── Data excerpt ──
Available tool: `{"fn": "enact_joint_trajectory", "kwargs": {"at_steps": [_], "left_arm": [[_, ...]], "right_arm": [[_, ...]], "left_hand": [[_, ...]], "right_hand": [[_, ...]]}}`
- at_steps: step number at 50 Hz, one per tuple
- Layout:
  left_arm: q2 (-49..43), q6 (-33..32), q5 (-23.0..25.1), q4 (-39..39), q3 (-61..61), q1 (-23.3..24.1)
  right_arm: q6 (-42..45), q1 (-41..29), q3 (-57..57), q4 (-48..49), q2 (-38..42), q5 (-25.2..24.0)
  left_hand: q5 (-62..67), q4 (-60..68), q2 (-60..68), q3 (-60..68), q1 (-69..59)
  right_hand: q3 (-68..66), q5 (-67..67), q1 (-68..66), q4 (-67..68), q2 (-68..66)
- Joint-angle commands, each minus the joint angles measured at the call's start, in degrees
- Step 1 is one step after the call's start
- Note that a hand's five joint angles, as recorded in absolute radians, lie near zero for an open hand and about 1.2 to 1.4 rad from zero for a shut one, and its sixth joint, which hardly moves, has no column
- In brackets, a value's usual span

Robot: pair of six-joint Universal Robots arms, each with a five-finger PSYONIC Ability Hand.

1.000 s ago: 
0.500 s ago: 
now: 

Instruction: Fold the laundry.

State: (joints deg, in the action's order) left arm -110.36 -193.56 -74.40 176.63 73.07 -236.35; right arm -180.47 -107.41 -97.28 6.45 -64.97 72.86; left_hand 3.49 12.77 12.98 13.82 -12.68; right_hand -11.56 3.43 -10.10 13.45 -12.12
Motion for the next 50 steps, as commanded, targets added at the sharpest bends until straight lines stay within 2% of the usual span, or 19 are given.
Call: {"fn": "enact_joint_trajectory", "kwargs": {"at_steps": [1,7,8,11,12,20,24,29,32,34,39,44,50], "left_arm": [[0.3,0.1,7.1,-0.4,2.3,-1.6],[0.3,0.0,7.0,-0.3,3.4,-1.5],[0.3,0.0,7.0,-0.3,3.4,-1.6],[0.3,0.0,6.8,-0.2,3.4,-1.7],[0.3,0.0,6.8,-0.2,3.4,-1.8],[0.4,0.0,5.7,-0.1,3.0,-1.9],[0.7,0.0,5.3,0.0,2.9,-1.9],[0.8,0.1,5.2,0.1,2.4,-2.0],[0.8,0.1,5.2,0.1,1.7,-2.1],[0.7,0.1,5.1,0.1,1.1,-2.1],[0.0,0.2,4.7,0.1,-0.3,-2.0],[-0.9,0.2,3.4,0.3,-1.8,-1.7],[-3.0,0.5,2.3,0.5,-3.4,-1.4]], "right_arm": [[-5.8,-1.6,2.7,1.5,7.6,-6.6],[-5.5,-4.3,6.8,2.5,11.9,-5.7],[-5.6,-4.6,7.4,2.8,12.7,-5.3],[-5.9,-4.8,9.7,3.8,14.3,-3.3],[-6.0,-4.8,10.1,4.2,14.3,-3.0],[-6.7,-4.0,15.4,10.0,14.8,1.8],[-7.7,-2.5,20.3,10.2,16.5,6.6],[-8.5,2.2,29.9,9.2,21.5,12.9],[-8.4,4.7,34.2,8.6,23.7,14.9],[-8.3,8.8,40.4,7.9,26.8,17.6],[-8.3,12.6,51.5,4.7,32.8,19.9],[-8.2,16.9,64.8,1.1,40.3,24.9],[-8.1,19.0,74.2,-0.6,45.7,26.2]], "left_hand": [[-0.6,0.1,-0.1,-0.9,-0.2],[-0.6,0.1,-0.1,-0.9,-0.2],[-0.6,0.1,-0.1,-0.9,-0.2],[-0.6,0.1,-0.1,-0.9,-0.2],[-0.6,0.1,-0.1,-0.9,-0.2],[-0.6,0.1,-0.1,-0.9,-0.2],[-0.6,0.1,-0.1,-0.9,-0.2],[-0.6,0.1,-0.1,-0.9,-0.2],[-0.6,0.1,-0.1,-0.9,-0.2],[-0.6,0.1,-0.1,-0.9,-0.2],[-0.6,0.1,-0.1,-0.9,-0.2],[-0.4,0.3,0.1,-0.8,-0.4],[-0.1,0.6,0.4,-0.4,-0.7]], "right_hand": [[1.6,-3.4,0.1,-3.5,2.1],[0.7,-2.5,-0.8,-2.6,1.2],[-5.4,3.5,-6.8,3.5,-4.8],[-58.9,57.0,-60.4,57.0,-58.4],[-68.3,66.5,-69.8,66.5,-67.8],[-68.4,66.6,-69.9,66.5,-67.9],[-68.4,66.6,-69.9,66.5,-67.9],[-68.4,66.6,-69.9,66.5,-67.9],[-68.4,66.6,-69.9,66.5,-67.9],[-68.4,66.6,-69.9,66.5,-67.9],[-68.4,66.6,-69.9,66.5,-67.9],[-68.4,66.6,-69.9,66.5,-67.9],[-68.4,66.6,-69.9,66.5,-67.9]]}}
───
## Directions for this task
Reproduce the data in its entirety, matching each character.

## Written answer
Available tool: `{"fn": "enact_joint_trajectory", "kwargs": {"at_steps": [_], "left_arm": [[_, ...]], "right_arm": [[_, ...]], "left_hand": [[_, ...]], "right_hand": [[_, ...]]}}`
- at_steps: step number at 50 Hz, one per tuple
- Layout:
  left_arm: q2 (-49..43), q6 (-33..32), q5 (-23.0..25.1), q4 (-39..39), q3 (-61..61), q1 (-23.3..24.1)
  right_arm: q6 (-42..45), q1 (-41..29), q3 (-57..57), q4 (-48..49), q2 (-38..42), q5 (-25.2..24.0)
  left_hand: q5 (-62..67), q4 (-60..68), q2 (-60..68), q3 (-60..68), q1 (-69..59)
  right_hand: q3 (-68..66), q5 (-67..67), q1 (-68..66), q4 (-67..68), q2 (-68..66)
- Joint-angle commands, each minus the joint angles measured at the call's start, in degrees
- Step 1 is one step after the call's start
- Note that a hand's five joint angles, as recorded in absolute radians, lie near zero for an open hand and about 1.2 to 1.4 rad from zero for a shut one, and its sixth joint, which hardly moves, has no column
- In brackets, a value's usual span

Robot: pair of six-joint Universal Robots arms, each with a five-finger PSYONIC Ability Hand.

1.000 s ago: 
0.500 s ago: 
now: 

Instruction: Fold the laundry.

State: (joints deg, in the action's order) left arm -110.36 -193.56 -74.40 176.63 73.07 -236.35; right arm -180.47 -107.41 -97.28 6.45 -64.97 72.86; left_hand 3.49 12.77 12.98 13.82 -12.68; right_hand -11.56 3.43 -10.10 13.45 -12.12
Motion for the next 50 steps, as commanded, targets added at the sharpest bends until straight lines stay within 2% of the usual span, or 19 are given.
Call: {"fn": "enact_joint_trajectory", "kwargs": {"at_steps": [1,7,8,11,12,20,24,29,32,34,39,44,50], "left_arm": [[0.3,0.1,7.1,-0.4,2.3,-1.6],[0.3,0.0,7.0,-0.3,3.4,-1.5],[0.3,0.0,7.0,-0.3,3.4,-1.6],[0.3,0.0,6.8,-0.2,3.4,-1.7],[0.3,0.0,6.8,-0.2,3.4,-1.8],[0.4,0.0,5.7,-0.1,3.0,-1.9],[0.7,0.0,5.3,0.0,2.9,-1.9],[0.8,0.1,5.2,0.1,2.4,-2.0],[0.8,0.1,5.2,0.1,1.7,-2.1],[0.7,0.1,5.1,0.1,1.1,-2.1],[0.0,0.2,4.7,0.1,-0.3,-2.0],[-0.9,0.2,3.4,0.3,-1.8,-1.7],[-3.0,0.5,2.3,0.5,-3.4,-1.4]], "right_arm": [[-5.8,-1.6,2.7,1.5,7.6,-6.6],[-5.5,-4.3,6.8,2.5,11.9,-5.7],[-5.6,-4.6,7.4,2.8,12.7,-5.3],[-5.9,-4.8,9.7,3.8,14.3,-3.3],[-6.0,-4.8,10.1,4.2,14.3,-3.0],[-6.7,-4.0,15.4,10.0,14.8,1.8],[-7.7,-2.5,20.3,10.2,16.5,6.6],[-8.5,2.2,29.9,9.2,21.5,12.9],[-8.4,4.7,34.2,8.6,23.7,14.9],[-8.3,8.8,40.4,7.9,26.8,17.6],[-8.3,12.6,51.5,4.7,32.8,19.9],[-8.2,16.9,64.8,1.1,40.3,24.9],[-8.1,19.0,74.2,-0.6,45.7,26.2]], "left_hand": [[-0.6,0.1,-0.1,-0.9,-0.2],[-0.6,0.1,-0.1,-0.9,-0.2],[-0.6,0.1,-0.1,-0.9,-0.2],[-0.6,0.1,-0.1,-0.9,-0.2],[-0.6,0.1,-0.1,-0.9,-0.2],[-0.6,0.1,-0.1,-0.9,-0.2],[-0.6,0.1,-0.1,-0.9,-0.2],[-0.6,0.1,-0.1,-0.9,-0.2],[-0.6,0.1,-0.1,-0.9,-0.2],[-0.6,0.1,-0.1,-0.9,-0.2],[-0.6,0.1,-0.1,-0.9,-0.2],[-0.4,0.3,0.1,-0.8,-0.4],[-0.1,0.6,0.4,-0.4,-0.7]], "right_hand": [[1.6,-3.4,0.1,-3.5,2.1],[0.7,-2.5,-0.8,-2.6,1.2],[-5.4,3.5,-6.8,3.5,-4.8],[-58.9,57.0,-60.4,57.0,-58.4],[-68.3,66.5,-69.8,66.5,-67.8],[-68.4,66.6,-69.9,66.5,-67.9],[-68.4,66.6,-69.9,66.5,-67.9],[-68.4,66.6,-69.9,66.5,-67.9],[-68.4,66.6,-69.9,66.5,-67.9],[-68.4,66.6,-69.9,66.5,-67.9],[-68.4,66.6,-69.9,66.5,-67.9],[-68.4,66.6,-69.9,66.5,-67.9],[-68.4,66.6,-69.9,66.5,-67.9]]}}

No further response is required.